I think you make a great point, Wondering. I think there is quite a bit of the “spiritual death is worse than physical death” in these statements. I think you’re right to touch on lower death rates as a reason for the shift. I think also there is a more compassionate understanding of the Atonement than was evident 40 years ago.
Mr Shorty, I’ve always understood the sin referred to in your quotes as being sexual abuse enacted against a child, an offence against innocence .
Hope that creates more clarity than distress. I’m happy to be corrected.
I actually think that the list of questions Eugene puts out there is worth considering. As parents, we want our kids to be happy, to live fulfilling lives, to have joy. If they do some of the things on this list, they may have substantially curtailed or completely prevented their ability to have a fulfilling life for the rest of their time on earth. In several cases, the type of person they are is so altered that they can’t really come back from it very well.
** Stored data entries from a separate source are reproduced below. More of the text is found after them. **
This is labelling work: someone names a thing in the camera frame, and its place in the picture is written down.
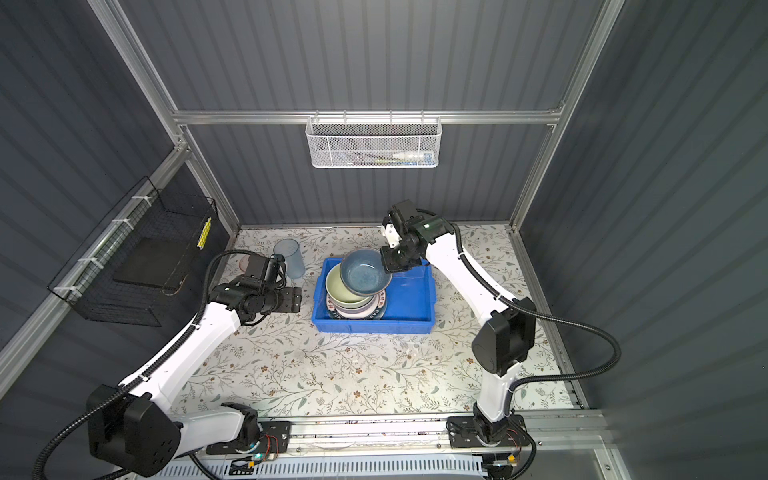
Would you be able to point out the pink translucent plastic cup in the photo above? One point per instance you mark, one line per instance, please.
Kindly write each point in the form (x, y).
(243, 263)

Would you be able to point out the blue plastic bin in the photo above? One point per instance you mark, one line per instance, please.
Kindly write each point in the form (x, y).
(410, 309)

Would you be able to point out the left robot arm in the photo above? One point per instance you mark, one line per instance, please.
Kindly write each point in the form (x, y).
(132, 426)

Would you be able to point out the yellow tag on basket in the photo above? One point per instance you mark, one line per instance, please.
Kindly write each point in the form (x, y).
(204, 233)

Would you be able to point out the black mounting plate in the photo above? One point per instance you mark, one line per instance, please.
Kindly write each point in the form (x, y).
(273, 440)
(466, 432)

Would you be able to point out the blue translucent plastic cup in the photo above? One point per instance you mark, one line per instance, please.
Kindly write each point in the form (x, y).
(291, 252)

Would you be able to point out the dark blue ceramic bowl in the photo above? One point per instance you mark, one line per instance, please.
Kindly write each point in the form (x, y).
(362, 271)

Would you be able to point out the pink ceramic bowl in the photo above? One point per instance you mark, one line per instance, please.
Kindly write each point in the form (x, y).
(360, 309)

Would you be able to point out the white marker in basket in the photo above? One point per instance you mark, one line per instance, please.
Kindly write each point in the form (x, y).
(411, 157)

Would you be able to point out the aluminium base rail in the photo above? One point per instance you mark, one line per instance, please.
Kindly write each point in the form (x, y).
(547, 444)

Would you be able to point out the black wire wall basket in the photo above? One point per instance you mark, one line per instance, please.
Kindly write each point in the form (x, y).
(136, 270)

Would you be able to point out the white wire mesh basket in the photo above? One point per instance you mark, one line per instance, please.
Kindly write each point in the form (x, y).
(346, 144)

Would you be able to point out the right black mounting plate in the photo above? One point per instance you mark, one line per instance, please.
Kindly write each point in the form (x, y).
(466, 432)

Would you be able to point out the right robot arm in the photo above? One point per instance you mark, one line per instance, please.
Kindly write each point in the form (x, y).
(506, 334)

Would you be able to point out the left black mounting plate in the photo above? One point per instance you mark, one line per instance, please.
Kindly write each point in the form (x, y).
(273, 440)

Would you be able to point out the green ceramic bowl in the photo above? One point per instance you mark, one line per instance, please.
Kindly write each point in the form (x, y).
(340, 294)

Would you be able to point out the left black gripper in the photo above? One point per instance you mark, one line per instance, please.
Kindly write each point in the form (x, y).
(291, 299)

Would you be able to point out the white plate dark green rim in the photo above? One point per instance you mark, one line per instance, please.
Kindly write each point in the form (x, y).
(378, 312)

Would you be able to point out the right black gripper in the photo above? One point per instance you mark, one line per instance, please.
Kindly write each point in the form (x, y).
(390, 265)

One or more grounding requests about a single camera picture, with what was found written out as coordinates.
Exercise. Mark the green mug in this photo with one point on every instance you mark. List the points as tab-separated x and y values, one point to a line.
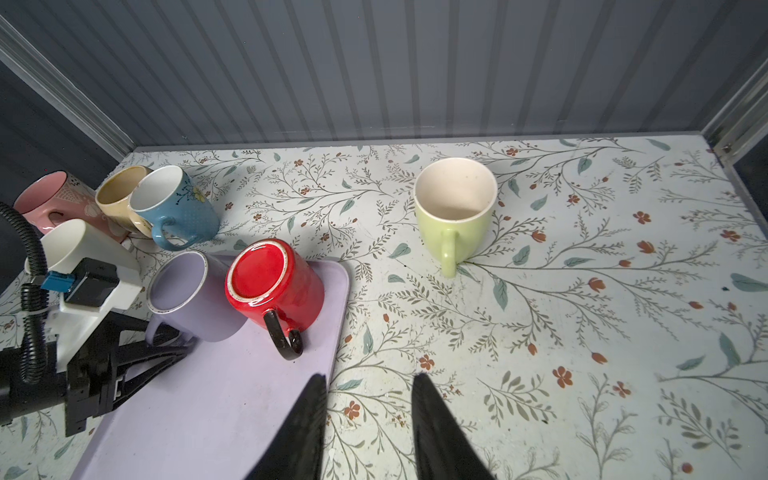
454	198

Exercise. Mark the red mug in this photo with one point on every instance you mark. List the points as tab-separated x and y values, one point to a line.
276	288

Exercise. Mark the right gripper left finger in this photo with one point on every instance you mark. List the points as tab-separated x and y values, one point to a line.
296	451

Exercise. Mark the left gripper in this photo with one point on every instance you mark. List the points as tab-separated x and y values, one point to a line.
104	374

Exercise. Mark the beige speckled mug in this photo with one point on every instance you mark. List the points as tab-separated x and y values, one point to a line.
113	198

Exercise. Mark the lavender mug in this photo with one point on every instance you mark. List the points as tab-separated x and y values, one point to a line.
188	293

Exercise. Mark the lavender tray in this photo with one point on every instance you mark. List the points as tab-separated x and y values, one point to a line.
213	415

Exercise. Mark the white mug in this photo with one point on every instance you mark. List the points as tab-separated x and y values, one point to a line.
70	242

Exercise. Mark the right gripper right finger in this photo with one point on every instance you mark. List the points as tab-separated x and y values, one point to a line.
441	449

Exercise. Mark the blue mug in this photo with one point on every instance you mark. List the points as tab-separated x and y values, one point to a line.
179	213

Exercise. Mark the pink ghost mug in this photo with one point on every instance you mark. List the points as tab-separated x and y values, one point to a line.
58	197

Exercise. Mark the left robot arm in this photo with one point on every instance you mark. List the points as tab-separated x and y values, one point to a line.
30	379

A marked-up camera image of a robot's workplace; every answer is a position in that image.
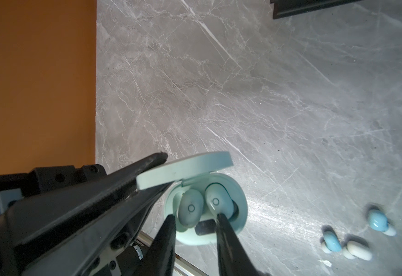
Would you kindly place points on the blue earbud upper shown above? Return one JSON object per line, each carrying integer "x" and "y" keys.
{"x": 378, "y": 221}

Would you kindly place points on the black grey checkerboard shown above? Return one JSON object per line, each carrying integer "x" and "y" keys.
{"x": 286, "y": 8}

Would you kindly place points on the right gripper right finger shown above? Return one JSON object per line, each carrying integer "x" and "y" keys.
{"x": 232, "y": 258}

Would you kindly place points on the mint earbud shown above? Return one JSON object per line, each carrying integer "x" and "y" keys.
{"x": 191, "y": 208}
{"x": 219, "y": 201}

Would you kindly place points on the mint green earbud case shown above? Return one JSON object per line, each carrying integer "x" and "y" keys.
{"x": 197, "y": 172}

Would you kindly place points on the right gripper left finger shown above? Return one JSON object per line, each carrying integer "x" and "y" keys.
{"x": 159, "y": 260}

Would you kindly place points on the blue earbud lower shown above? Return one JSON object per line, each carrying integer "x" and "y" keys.
{"x": 330, "y": 243}

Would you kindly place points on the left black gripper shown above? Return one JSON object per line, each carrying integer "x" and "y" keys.
{"x": 42, "y": 208}

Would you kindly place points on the white earbud near blue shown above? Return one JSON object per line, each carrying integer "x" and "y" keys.
{"x": 354, "y": 250}

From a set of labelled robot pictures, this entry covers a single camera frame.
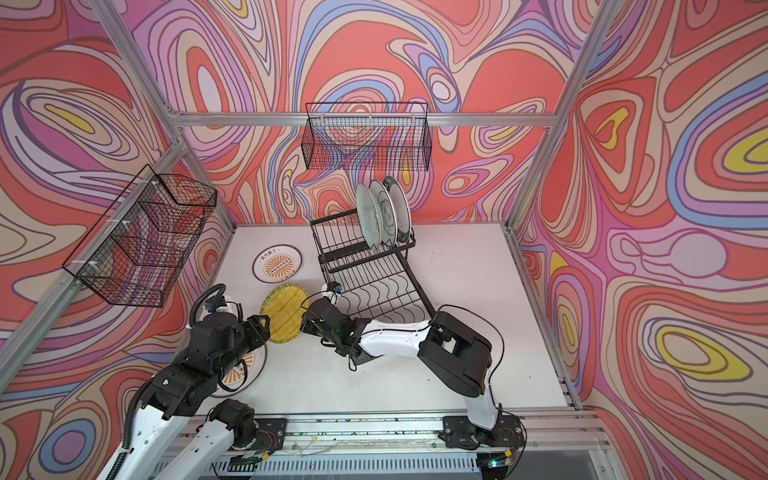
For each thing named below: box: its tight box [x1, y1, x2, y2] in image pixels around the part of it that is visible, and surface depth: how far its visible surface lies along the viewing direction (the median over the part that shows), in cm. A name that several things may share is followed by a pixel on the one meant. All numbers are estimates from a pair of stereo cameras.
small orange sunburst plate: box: [252, 244, 303, 284], surface depth 110 cm
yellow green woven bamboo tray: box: [260, 284, 311, 344], surface depth 88 cm
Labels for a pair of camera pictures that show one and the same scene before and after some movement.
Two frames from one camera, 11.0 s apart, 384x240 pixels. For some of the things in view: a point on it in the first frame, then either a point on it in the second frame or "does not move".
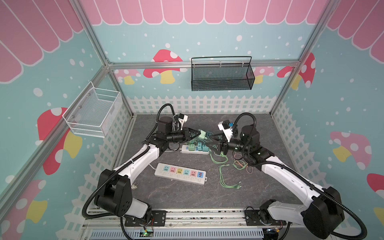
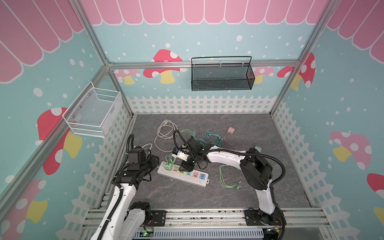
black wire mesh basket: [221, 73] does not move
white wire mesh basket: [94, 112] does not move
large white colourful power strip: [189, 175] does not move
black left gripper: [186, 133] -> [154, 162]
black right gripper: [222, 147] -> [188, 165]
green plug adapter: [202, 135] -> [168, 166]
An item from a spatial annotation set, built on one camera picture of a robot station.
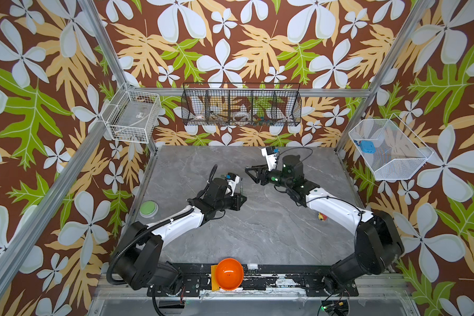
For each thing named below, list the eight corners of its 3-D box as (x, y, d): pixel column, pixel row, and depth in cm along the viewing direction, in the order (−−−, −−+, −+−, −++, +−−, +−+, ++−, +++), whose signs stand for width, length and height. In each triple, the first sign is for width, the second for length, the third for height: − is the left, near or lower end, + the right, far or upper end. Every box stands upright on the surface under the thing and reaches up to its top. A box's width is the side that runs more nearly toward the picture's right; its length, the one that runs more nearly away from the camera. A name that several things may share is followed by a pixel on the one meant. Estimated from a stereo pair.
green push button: (139, 218, 94) (137, 215, 92) (144, 203, 99) (142, 200, 97) (156, 218, 94) (154, 215, 92) (160, 203, 99) (158, 200, 97)
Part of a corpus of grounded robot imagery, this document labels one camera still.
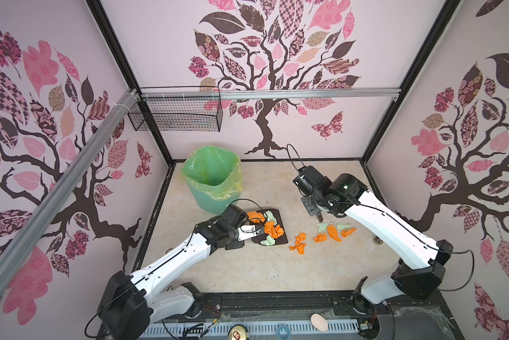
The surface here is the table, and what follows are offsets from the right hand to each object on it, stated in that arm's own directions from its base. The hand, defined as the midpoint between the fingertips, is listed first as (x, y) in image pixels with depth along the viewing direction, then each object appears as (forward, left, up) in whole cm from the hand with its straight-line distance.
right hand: (315, 196), depth 72 cm
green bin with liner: (+24, +42, -18) cm, 52 cm away
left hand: (-5, +29, -16) cm, 33 cm away
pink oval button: (-34, 0, -25) cm, 43 cm away
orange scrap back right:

If they are a rapist, can they have normal, healthy relationships in the future? If they kill someone in an armed robbery, are they in prison for the rest of their life? For 30 years? For 10 years? What are they like after that? What is their life like?
Consensual premarital sex, even if someone is on a mission at the time (*shudder to think*) is decidedly not in the “better dead than” category based on what I value as a parent–the potential happiness of my child as an adult, as a human. There’s plenty of time to recover from such a thing. Some of the things on that list, though, I’m not sure.
The world I live in is very different from Utah, as is most of the world. My neighbour is a couple with 3 teenage children, but no marriage certificate.
I have 12 grandchildren, 9 are over 18, of these one is married in the temple, with one child and another coming, one is a ysa, the rest are all living with a partner, 2 have children. These young people are in every other way good responsible citizens , and we are proud of each in their own way.
They will know their partner much better than their grandparents did, and hopefully be less likely to divorce than our generation was, and less likely to get into an abusive relationship.
I don’t believe their happiness is impaired by their partners/relationships. I assume it is enhanced. In Utah they could be affected by guilt, or social pressure, but not here/now. Do the scriptures even worry about consentual sex? Thou shalt not commit adultry, does not apply.
By contrast we have a very bright young lady in a neighbouring ward, already has a university degree at 18, is getting married, has just had a engagement party, then a wedding practice party, and presumably will have a reception, after the temple wedding, and then get pregnant. We don’t do all that stuff in Aus, just the reception. I am as concerned for her as much as I am for my grandaughters.
I’m looking at a picture of my two sons who are dead.
There is nothing on Eugene’s list that is worse than that.